The question was how many bedrooms is the rental. I would like to know as well. thanks


----------



## Seaport104

blazin4qb said:


> The question was how many bedrooms is the rental. I would like to know as well. thanks



He indicated in 2 bedroom 2 bath in the his reply


----------



## RobSedgwick

*Still Available*

Still available...


----------



## RobSedgwick

Still available


----------



## RobSedgwick

Still available


----------



## RobSedgwick

Still available, $675


----------



## RobSedgwick

Now being offered for $650
2br/2ba Sunday to Sunday, sleeps up to 8
Check in August 2nd at 4pm
Check out August 9th at 10am


----------



## RobSedgwick

2 Bedroom, 2 Bath, sleeps up to 8

anyone know how I can edit the title to show "2bd/2ba?"


----------



## RobSedgwick

*How do you edit the Title of this Thread?*

I wanted to try to add "2bd/2ba, Sleeps up to 8"

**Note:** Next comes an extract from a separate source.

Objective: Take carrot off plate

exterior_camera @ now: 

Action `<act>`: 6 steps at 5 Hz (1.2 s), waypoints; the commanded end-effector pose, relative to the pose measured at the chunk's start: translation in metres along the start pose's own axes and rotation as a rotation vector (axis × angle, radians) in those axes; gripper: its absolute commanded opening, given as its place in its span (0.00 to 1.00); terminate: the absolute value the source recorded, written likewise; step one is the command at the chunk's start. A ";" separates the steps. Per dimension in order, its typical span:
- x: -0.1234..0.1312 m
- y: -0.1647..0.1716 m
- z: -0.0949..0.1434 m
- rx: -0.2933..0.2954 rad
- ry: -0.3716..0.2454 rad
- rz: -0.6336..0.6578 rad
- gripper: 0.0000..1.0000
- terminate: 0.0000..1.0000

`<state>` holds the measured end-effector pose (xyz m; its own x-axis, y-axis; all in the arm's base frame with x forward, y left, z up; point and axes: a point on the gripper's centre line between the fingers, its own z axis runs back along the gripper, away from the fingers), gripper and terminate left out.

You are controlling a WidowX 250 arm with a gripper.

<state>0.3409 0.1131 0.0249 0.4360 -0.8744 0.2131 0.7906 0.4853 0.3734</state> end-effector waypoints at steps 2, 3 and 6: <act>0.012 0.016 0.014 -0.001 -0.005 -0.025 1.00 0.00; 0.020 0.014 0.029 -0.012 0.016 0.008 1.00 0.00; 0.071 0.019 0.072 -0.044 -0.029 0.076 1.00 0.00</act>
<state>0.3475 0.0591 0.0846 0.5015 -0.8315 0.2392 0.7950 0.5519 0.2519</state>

Any help would be appreciated.

Thanks!


----------



## tashamen

RobSedgwick said:


> I wanted to try to add "2bd/2ba, Sleeps up to 8"
> 
> Any help would be appreciated.
> 
> Thanks!



Click on Edit, and then on Go Advanced.  There you can edit the title.


----------



## RobSedgwick

*Marriott's Harbour Lake Orlando 8/2-8/9, 2bd/2/ba sleeps 8*

Happy 4th to all!


----------



## Castpooh

Interested, need to double check dates tomorrow at work.


----------



## RobSedgwick

Still available


----------



## RobSedgwick

*Back up to $700*

As this first week of August seems to be a high demand week for vacationers, I have decided to raise the price for the entire week back up to $700.  It would cost about $700 for 2 nights at this spectacular Marriott resort if you book it through Marriott's website.


----------



## blazin4qb

RobSedgwick said:


> As this first week of August seems to be a high demand week for vacationers, I have decided to raise the price for the entire week back up to $700.  It would cost about $700 for 2 nights at this spectacular Marriott resort if you book it through Marriott's website.



Not to sound mean but i believe your raising the price back up seems very shady .


----------



## RobSedgwick

What do you mean by "shady?"


----------



## mgeez

RobSedgwick said:


> What do you mean by "shady?"



Wow! LOL. Never saw an add go up in price after nobody wanted it at a reduced price!


----------



## rachaela

*Would be interested*

Sent PM*Would be interested in this rental


----------



## RobSedgwick

Still available


----------



## RobSedgwick

Okay, now $650 for the entire week.


----------